## [Task requirements]
Starting with the first line of the records, write out each line exactly until you have included the line containing "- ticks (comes".

Dataset entries:
# # # # # # #

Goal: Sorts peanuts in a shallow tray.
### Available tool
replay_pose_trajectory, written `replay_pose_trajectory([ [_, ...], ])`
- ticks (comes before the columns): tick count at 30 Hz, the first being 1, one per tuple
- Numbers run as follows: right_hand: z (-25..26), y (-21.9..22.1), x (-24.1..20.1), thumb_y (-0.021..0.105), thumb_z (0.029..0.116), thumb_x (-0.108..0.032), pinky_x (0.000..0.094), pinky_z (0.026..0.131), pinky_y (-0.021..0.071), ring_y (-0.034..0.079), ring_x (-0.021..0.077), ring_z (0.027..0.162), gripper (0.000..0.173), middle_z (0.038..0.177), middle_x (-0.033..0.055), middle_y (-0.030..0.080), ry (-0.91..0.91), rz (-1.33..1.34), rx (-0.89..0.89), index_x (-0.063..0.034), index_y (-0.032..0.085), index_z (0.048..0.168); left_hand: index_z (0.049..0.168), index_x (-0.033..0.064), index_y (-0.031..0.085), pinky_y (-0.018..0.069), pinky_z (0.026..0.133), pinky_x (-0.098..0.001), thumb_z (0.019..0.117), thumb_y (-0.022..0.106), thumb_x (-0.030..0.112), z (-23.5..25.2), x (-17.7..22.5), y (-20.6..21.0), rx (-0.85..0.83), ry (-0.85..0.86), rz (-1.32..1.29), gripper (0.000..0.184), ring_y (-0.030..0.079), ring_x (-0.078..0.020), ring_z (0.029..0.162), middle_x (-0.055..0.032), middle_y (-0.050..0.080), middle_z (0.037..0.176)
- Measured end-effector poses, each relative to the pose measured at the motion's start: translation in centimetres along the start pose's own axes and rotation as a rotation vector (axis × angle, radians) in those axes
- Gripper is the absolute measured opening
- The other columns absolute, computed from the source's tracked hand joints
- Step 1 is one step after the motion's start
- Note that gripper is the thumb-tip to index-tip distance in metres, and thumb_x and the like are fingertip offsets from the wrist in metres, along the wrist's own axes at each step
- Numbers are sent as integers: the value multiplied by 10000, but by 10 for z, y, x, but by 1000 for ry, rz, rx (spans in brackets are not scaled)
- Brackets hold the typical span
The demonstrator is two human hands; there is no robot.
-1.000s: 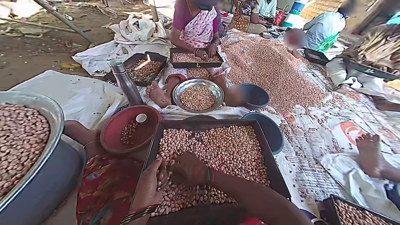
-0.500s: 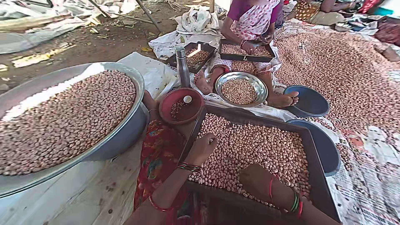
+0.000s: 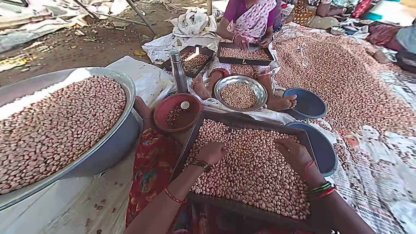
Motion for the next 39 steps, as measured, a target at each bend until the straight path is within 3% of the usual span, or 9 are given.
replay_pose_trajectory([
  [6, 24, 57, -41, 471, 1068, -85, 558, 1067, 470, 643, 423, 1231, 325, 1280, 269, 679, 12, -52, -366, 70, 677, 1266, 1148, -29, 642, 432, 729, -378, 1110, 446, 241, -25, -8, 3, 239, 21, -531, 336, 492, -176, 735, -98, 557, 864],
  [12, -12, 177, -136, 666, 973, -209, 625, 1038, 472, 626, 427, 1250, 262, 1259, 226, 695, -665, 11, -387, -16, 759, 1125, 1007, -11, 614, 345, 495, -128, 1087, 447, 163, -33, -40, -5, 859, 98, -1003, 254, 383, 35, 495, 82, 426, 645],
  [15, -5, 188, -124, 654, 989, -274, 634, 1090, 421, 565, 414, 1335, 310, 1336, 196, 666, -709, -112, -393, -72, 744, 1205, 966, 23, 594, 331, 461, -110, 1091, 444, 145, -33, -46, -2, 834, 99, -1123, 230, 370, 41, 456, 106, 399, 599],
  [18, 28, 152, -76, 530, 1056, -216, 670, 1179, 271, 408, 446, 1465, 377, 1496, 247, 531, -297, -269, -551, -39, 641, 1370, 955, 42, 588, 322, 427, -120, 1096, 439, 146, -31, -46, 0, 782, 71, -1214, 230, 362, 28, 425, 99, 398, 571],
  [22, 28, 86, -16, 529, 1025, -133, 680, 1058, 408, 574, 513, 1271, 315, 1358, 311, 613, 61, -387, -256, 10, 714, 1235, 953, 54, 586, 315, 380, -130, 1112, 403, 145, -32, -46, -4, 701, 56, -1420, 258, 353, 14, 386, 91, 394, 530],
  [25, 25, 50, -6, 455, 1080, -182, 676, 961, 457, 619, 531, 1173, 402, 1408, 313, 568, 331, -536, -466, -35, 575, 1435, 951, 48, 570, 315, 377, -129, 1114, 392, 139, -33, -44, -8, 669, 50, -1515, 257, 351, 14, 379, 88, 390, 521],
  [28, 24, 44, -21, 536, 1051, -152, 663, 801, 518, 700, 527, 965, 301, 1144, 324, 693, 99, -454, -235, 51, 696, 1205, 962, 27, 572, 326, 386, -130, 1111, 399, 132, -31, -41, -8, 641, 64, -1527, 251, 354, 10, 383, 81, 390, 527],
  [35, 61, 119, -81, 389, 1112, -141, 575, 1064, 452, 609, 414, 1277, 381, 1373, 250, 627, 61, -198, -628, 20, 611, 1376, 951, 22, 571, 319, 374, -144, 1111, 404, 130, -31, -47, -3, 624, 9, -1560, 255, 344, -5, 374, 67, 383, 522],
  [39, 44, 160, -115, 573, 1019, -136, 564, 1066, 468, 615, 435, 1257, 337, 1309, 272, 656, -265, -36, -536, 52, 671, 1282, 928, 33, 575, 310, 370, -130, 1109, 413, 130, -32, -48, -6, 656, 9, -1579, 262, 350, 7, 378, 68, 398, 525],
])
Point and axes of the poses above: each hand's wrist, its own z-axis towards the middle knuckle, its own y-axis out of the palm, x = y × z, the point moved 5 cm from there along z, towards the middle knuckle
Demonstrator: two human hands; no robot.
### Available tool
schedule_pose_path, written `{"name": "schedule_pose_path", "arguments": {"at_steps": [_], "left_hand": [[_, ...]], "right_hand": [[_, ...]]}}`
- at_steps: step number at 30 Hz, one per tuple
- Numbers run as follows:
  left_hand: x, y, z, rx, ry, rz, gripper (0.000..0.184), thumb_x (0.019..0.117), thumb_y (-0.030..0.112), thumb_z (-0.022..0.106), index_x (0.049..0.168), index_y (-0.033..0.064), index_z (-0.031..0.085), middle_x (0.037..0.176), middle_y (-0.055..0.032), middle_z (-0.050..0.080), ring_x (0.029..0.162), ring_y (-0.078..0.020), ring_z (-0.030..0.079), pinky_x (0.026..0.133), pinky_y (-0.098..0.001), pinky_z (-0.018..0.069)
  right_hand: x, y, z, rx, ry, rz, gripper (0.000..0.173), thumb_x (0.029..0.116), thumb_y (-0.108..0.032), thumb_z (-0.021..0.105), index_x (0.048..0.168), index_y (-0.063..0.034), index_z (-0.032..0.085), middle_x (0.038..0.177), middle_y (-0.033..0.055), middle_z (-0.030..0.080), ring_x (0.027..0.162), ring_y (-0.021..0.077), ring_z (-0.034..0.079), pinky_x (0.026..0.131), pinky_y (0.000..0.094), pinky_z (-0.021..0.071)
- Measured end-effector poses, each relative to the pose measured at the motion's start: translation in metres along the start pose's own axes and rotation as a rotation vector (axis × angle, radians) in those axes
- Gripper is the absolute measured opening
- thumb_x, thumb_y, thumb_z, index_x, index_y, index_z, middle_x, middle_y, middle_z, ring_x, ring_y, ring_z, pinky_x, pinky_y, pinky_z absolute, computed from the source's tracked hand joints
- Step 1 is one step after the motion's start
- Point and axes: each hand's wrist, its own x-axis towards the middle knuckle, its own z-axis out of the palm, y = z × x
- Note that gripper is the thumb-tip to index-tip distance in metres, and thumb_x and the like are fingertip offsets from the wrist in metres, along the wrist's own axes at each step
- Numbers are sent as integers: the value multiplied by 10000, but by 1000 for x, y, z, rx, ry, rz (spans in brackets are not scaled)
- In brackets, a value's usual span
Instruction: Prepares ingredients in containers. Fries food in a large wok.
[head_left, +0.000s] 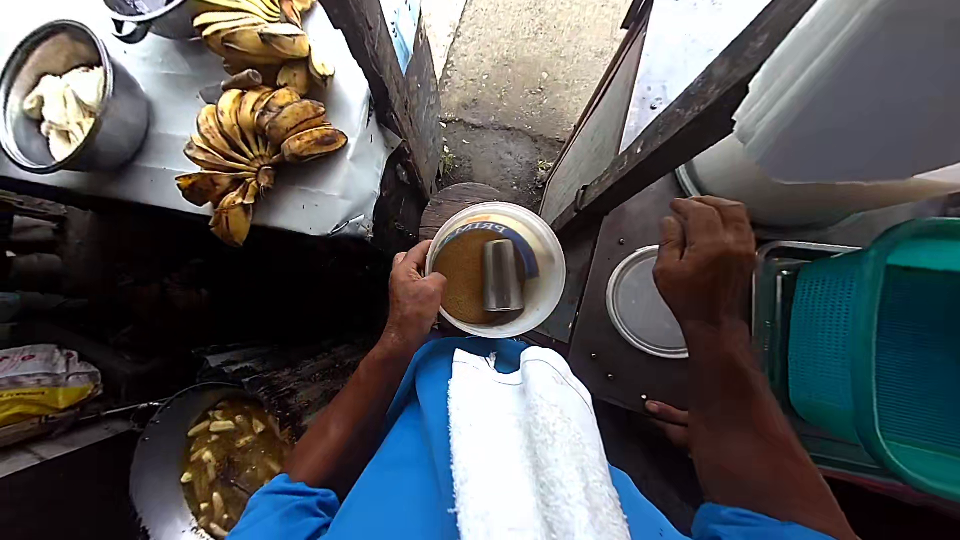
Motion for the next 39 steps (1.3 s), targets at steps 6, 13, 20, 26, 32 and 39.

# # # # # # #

## [Output for this exercise]
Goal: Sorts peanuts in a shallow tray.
### Available tool
replay_pose_trajectory, written `replay_pose_trajectory([ [_, ...], ])`
- ticks (comes before the columns): tick count at 30 Hz, the first being 1, one per tuple

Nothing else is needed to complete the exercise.